Penguasa Umayyah Yazid bin Umar bin Hubairah di Khufa berhasil ditaklukan oleh Abbasiyah, Abdullah bin Ali, salah seorang paman Abul Abbas diperintahkan untuk mengejar khalifah Umayyah yang terakhir, Marwan bin Muhammad. Ia melarikan diri hingga ke Fustat Mesir, dan akhirnya terbunuh di Busir, wilayah al-Fuyyum tahun 132 H/750 M. di bawah pimpinan Salih bin Alli, paman Abul Abbas yang lain.[4]

  1. Kemajuan dinasti Abbasiyah

Berdirinya dinasti Abbasiyah yang dipimpin oleh khalifah pertamanya Abul Abbas al-Shaffah dengan kekuasaan awalnya di Khufah. Bani Abbasiyah mewarisi imperium yang besar dari bani Umayyah, mereka memungkinkan dapat mencapai hasil lebih banyak karena landasannya sudah dipersiapkan oleh bani Umayyah.

Kekuasaan dinasti Abbasiyah berlangsung dalam rentang waktu yang panjang, yaitu selama lima abad. Selama dinasti ini berkuasa pola pemerintahan yang diterapkan berbeda-beda sesuai dengan perubahan politik, sosial dan budaya.

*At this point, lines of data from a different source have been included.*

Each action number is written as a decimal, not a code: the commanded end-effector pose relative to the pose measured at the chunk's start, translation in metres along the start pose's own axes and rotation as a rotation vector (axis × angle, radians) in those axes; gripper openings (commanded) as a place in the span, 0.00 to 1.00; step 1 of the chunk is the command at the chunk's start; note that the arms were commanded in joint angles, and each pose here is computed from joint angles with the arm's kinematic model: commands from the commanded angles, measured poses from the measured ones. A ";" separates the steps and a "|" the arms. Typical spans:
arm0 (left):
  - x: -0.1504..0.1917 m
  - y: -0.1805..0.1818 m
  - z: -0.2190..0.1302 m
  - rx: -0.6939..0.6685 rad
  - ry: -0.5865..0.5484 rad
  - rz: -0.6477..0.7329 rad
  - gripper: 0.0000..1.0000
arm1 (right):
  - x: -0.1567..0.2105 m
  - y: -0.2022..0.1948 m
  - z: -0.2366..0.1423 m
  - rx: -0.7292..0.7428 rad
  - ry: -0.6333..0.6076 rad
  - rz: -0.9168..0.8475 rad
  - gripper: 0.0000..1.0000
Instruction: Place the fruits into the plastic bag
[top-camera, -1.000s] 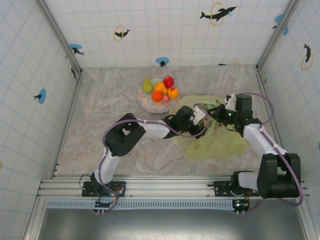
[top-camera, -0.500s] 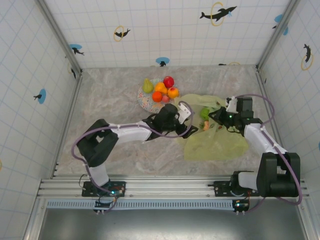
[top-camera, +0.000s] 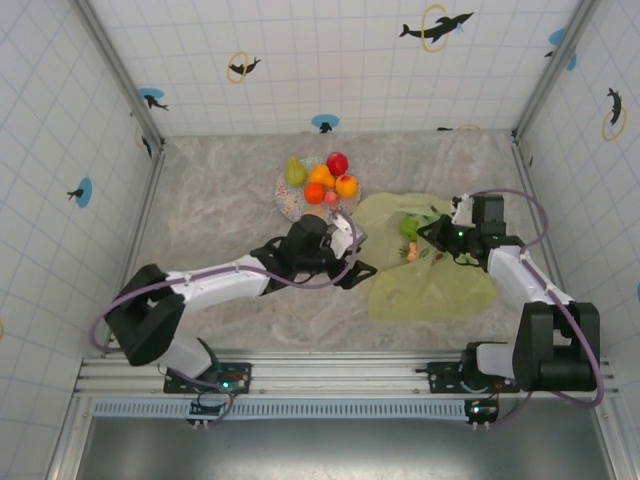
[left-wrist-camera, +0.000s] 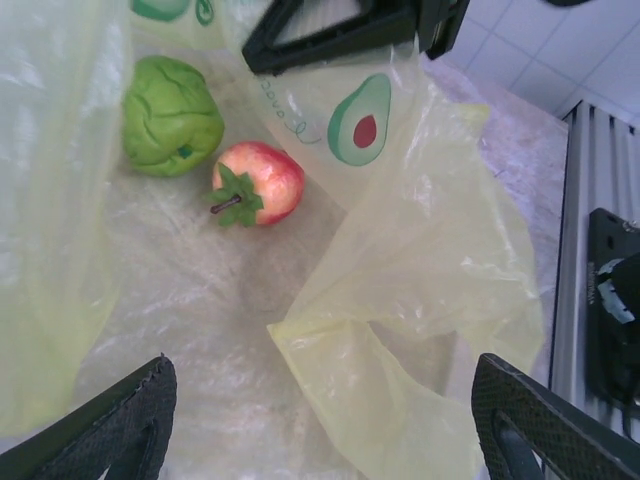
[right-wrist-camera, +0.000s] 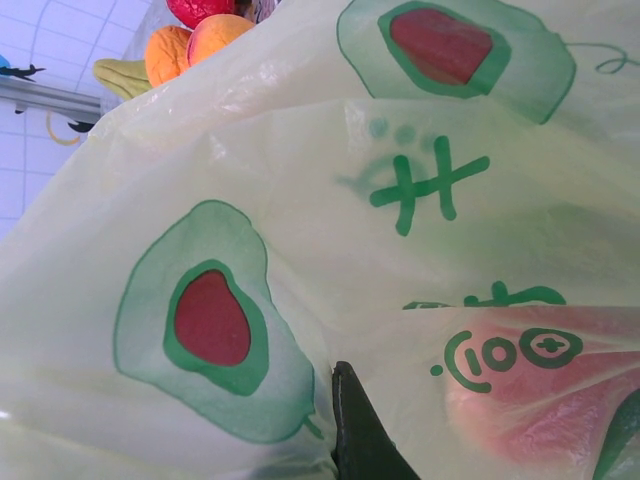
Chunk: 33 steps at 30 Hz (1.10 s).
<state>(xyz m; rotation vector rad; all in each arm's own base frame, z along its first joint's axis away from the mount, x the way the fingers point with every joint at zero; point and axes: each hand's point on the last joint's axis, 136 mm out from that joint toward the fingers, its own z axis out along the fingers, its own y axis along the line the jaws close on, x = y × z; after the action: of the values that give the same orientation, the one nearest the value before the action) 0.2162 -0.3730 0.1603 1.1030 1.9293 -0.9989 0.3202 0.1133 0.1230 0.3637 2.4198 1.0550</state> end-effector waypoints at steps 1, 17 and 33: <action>-0.025 0.006 -0.032 -0.023 -0.081 -0.027 0.79 | -0.015 0.009 -0.002 -0.013 -0.035 -0.030 0.00; -0.068 0.220 -0.097 -0.580 -0.222 -0.491 0.80 | -0.017 0.013 -0.001 -0.035 -0.045 -0.036 0.00; -0.013 0.288 -0.023 -0.622 0.018 -0.534 0.81 | -0.015 0.009 0.001 -0.041 -0.051 -0.035 0.00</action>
<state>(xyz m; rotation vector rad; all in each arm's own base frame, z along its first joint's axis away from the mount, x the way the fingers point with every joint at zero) 0.4727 -0.2550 0.1067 0.2083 2.3511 -0.5684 0.3288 0.1135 0.1286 0.3455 2.3776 1.0565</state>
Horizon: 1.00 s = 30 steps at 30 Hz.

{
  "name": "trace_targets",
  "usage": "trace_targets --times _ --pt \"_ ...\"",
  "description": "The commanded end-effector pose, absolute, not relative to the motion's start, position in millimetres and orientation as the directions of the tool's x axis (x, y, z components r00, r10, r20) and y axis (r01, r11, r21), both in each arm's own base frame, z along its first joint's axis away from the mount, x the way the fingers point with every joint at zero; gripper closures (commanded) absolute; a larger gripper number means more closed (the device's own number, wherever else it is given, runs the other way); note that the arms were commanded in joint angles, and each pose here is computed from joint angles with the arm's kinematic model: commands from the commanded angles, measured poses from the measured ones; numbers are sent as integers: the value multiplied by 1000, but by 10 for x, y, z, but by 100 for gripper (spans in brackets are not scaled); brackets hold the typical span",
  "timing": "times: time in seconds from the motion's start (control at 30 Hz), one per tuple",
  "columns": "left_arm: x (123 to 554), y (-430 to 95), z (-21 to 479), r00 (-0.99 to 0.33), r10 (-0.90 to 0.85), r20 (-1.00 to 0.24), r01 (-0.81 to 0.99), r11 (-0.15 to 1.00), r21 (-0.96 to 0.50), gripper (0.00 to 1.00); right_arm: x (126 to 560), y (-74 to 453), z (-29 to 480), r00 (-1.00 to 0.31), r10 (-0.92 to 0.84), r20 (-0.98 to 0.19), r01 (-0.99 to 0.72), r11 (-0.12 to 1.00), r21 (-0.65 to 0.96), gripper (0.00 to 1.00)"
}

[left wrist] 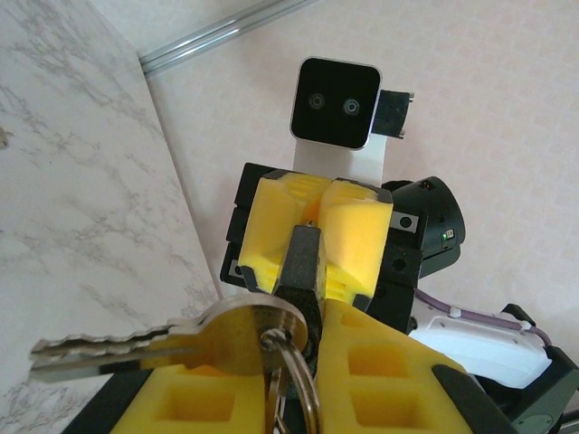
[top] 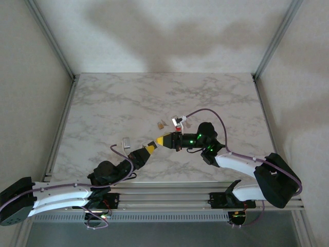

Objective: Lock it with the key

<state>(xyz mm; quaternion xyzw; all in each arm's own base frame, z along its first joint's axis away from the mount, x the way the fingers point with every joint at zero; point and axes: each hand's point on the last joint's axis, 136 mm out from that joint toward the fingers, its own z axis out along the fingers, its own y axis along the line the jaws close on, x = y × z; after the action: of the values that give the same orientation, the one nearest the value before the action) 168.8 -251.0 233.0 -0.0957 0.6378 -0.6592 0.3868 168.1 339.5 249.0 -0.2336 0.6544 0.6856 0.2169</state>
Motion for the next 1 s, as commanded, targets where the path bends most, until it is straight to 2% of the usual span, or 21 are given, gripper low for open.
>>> trace_targets --times 0.0,0.1,0.13,0.23,0.33,0.5,0.97 --pt "1526 -2609 2756 -706 -601 -375 475 -8 -880 100 1268 3521 2398 -786 -164 -596 -585 -112 803 100" --pt "1535 -2634 2754 -706 -592 -388 474 13 -881 100 1285 3504 2403 -784 -149 -603 -596 -94 798 100" --pt "1536 -2637 2757 -707 -590 -390 473 16 -881 94 1294 3501 2404 -784 -144 -604 -597 -91 797 100" --pt "1531 -2634 2774 -704 -587 -399 477 26 -879 56 1333 3489 2405 -792 -122 -598 -593 -78 801 100" --pt "1527 -2630 2781 -703 -583 -408 479 36 -877 39 1403 3462 2391 -804 -88 -588 -585 -57 809 100" --pt "1528 -2599 2744 -702 -582 -411 471 54 -880 30 1491 3416 2396 -821 -50 -569 -567 -54 822 100" --pt "1551 -2461 2394 -705 -566 -427 401 178 -898 28 1766 3149 2524 -841 78 -536 -540 -51 840 100"
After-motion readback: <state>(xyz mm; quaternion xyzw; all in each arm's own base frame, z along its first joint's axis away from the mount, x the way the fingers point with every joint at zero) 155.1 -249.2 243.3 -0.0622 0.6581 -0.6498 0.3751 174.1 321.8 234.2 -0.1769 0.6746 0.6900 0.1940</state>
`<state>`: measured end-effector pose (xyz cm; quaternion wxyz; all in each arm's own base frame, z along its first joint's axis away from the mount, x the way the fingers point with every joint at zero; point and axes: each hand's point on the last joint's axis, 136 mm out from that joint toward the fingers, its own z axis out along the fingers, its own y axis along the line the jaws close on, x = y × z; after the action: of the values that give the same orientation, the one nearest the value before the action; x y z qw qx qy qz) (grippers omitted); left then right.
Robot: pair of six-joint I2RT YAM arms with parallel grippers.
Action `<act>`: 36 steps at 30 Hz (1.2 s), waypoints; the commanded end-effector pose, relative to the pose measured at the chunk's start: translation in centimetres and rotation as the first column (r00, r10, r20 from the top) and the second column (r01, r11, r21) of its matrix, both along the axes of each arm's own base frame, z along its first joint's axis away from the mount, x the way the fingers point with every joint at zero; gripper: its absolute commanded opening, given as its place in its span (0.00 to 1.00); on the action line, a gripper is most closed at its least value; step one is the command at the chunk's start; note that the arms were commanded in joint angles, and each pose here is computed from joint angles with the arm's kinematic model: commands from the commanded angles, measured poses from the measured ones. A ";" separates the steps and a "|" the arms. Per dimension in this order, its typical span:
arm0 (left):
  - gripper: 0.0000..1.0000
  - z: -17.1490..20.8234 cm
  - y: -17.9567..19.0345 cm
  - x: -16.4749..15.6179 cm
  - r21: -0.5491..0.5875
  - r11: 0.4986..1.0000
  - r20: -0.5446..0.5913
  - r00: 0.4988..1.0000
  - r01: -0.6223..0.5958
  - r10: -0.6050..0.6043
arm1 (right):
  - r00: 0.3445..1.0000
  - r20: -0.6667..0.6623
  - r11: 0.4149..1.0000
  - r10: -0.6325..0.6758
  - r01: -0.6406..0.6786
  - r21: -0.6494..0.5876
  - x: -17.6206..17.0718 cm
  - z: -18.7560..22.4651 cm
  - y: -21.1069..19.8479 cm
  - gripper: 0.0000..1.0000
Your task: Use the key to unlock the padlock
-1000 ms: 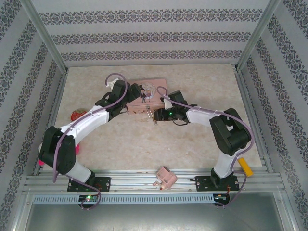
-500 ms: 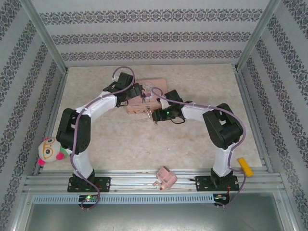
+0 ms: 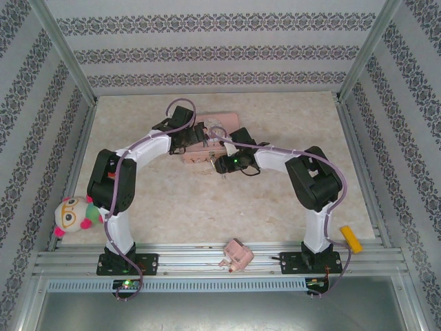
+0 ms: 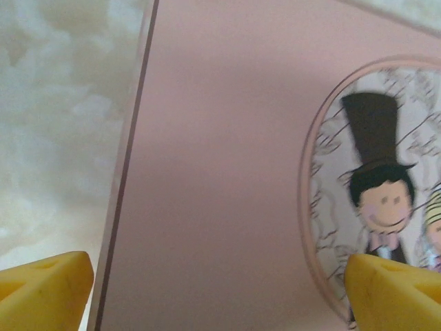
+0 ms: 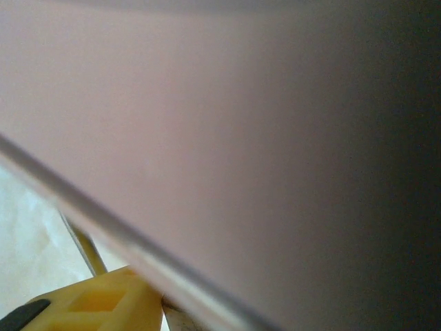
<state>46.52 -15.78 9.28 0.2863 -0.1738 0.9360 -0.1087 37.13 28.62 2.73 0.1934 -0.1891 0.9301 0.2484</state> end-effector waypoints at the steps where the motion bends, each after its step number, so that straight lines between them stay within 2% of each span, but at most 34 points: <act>1: 0.92 -0.2 0.4 -1.4 -0.039 0.999 -0.028 1.000 -0.015 0.014 | 0.998 -0.053 0.986 -0.041 0.032 -0.165 -1.1 -3.1 -2.0 0.46; 3: 0.90 -0.6 0.2 -2.1 -0.069 0.997 -0.037 0.999 -0.019 0.016 | 0.997 -0.048 0.976 -0.065 0.054 -0.211 -1.2 -3.5 -2.8 0.47; 7: 0.89 -1.2 -0.3 -3.5 -0.115 0.993 -0.044 0.998 -0.038 0.034 | 0.995 -0.056 0.973 -0.079 0.065 -0.220 -1.5 -3.7 -3.2 0.44; 12: 0.88 -1.7 -1.1 -5.2 -0.141 0.989 -0.048 0.998 -0.047 0.040 | 0.996 -0.056 0.979 -0.073 0.061 -0.195 -2.1 -3.1 -3.1 0.30; 15: 0.87 -1.7 -1.7 -5.9 -0.164 0.985 -0.041 0.998 -0.054 0.048 | 0.997 -0.045 0.981 -0.069 0.060 -0.183 -2.2 -2.4 -3.1 0.27; 22: 0.85 -1.6 -3.0 -7.4 -0.196 0.979 -0.026 0.998 -0.056 0.052 | 0.995 -0.039 0.982 -0.096 0.089 -0.167 -2.7 -1.2 -3.7 0.14; 26: 0.85 -0.9 -3.6 -8.3 -0.213 0.975 -0.006 0.998 -0.064 0.064 | 0.989 -0.078 0.986 -0.128 0.119 -0.117 -3.4 -0.8 -3.6 0.01; 33: 0.90 1.3 -4.1 -9.8 -0.230 0.969 0.052 0.993 -0.087 0.102 | 0.967 -0.129 0.974 -0.219 0.209 -0.086 -4.8 -0.6 -4.2 0.00; 36: 0.99 2.5 -4.1 -10.4 -0.205 0.975 0.102 0.989 -0.088 0.111 | 0.960 -0.130 0.968 -0.248 0.239 -0.082 -5.3 -0.4 -4.8 0.00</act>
<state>36.68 -20.44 10.38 0.2982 -0.2276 0.9028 -0.2105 33.39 25.30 2.81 0.1767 -0.0978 0.9557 0.2141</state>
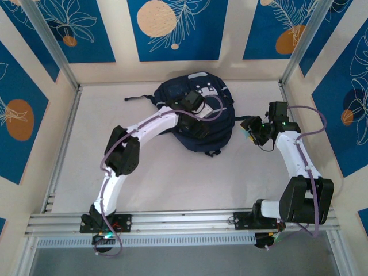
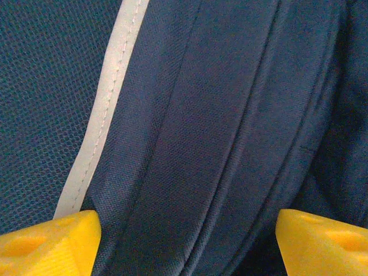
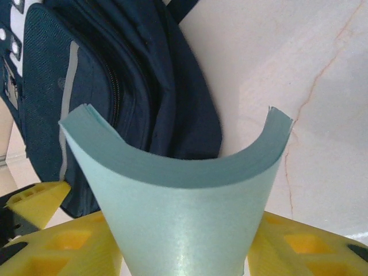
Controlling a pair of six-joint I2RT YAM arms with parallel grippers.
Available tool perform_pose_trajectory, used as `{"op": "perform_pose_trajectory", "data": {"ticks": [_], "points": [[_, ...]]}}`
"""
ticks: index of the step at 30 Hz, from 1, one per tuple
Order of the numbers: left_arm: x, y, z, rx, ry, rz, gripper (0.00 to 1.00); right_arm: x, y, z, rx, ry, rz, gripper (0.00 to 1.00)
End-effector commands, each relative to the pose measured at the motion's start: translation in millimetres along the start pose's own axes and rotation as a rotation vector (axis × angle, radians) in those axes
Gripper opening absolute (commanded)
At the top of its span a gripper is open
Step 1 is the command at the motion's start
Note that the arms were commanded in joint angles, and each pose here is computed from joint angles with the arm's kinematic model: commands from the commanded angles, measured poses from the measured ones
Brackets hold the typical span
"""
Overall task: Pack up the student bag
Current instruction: Open the student bag at the top-center of the table.
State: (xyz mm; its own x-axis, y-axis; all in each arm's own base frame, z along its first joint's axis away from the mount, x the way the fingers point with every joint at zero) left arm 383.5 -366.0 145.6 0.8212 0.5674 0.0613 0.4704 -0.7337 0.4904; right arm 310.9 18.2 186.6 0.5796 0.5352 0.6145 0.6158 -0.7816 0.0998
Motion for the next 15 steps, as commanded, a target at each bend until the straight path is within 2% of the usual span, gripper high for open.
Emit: {"op": "perform_pose_trajectory", "data": {"ticks": [1, 4, 9, 11, 15], "points": [[2.2, -3.2, 8.5, 0.031, 0.035, 0.019, 0.79, 5.7, -3.1, -5.0, 0.018, 0.039, 0.001, 0.54], [6.3, -1.1, 13.9, 0.028, 0.059, -0.003, 0.67, 5.3, -3.4, -6.0, 0.021, 0.041, -0.001, 0.53], [12.6, 4.7, 13.6, 0.004, 0.103, -0.019, 0.23, 6.8, -2.3, -10.8, 0.011, 0.054, -0.008, 0.51], [15.8, 7.2, 10.4, -0.006, 0.125, -0.015, 0.02, 8.5, -1.6, -12.5, 0.01, 0.064, -0.01, 0.5], [14.9, 13.6, -1.1, -0.038, 0.12, -0.008, 0.0, 10.5, -0.9, -13.9, 0.011, 0.074, -0.008, 0.49]]}}
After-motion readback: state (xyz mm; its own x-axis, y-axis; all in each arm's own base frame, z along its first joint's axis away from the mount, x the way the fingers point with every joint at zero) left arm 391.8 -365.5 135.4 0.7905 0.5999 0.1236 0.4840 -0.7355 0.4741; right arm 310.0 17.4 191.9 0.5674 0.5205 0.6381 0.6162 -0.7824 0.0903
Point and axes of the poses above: each hand's point on the last joint's axis, 136 mm out from that joint toward the fingers, its own z axis out along the fingers, its own x axis along the line the jaws close on, y = z × x, the point moved 4 cm from there along -z, back along the fingers, and after that the axes turned 5 degrees about z, right-handed, at the moved point
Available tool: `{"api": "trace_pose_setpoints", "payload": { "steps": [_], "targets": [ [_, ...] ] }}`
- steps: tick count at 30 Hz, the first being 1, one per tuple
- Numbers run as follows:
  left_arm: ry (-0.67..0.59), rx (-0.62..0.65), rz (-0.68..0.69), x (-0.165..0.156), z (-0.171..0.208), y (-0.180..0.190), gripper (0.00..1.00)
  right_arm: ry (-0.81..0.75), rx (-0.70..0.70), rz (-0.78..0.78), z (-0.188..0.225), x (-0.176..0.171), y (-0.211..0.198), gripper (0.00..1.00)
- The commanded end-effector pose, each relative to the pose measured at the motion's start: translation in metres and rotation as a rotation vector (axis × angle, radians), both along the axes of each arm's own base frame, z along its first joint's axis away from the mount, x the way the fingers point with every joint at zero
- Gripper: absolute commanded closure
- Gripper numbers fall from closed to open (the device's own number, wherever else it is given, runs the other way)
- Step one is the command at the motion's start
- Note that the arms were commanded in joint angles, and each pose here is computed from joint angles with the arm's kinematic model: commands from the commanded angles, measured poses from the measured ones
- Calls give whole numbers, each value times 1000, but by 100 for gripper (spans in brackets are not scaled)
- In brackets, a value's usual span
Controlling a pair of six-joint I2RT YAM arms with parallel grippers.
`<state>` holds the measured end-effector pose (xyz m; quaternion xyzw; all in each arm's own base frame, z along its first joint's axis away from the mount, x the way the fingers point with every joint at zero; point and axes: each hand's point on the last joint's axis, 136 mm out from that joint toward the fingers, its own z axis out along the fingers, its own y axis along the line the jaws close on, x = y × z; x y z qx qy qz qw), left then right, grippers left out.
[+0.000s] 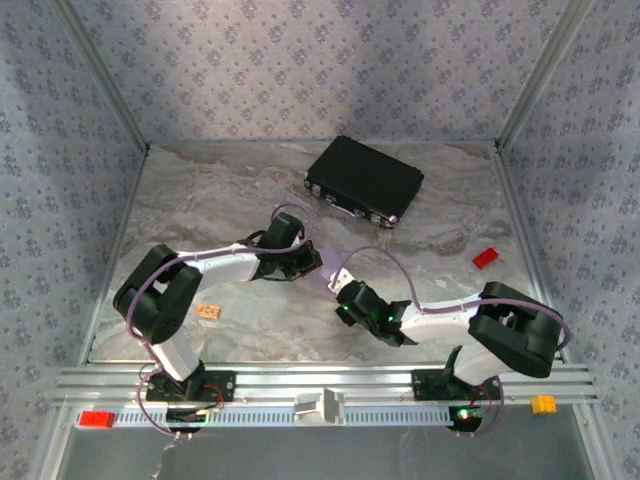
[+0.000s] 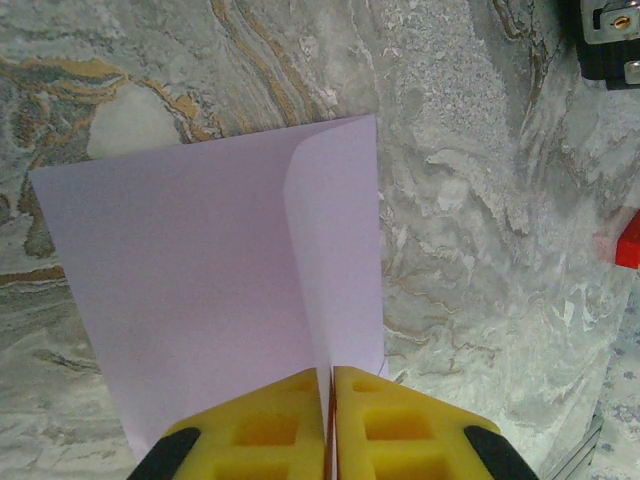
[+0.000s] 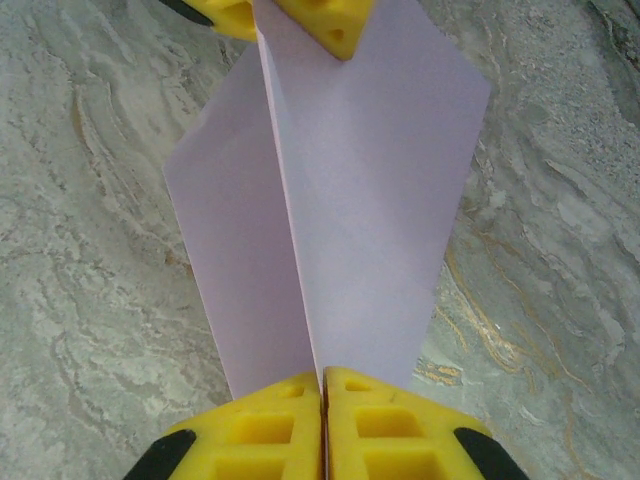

Berdasarkan perubahan pola pemerintahan dan politik itu, para sejarawan biasanya membagi masa pemerintahan Bani Abbasiyah menjadi empat periode:

  1. Masa Abbasiyah I, yaitu semenjak lahirnya dinasti Abbasiyah tahun 132 H (750 M), sampai meninggalnya khalifah al-Watsiq 232 h (847 M)
  2. Masa Abbasiyah II, yaitu khalifah al-Mutawakkil pada tahun 232 H (847 M) sampai berdirinya daulah Buwaihiya di Baghdad pada tahun 334 H (946 M)
  3. Masa Abbasiyah III, yaitu dari berdirinya daulah Buwaihiyah tahun 334 H (946 M) sampai masuknya kaum Saljuk ke Baghdad tahun 447 H (1055 M)
  4. Masa Abbasiyah IV, yaitu masuknya orang-orang Saljuk ke Baghdad tahun 447 H (1055 M) sampai jatuhnya Baghdad ke tangan bangsa Mongol di bawah pimpinan Hulagu Khan pada tahun 656 H (1258 M).[5]

Sebelum Abul Abbas al-Shaffah meninggal, ia sudah mewasiatkan penggantinya, yakni saudaranya, abu Ja’far, kemudian Isa bin Musa, keponakannya. Sistem pengumuman putra mahkota ini mengikuti cara dinasti Umayyah. Para khalifah Abbasiyah berjumlah 37 khalifah, di antaranya:

1.Abul ‘Abbas al-Safaah (tahun 133-137 H/750-754 M)
2.Abu Ja’far al-Mansyur (tahun 137-159 H/754-775 M)
3.Al-Mahdi (tahun 159-169 H/775-785 M)
4.Al-Hadi (tahun 169-170 H/785-786 M)
5.Harun al-Rasyid (tahun 170-194 H/786-809 M)
6.Al-Amiin (tahun 194-198 H/809-813 M)
7.Al-Ma’mun (tahun 198-217 H/813-833 M)
8.Al-Mu’tashim Billah (tahun 218-228 H/833-842 M)
9.Al-Watsiq Billah (tahun 228-232 H/842-847 M)
10.Al-Mutawakil ‘Ala al-Allah (tahun 232-247 H/847-861 M)
11.Al-Muntashir Billah (tahun 247-248 H/861-862 M)
12.Al-Musta’in Billah (tahun 248-252 H/862-866 M)
13.Al-Mu’taz Billah (tahun 252-256 H/866-869 M)
14.Al-Muhtadi Billah (tahun 256-257 H/869-870 M)
15.Al-Mu’tamad ‘Ala al-Allah (tahun 257-279 H/870-892 M)
16.Al-Mu’tadla Billah (tahun 279-290 H/892-902 M)
17.Al-Muktafi Billah (tahun 290-296 H/902-908 M)
18.Al-Muqtadir Billah (tahun 296-320 H/908-932 M)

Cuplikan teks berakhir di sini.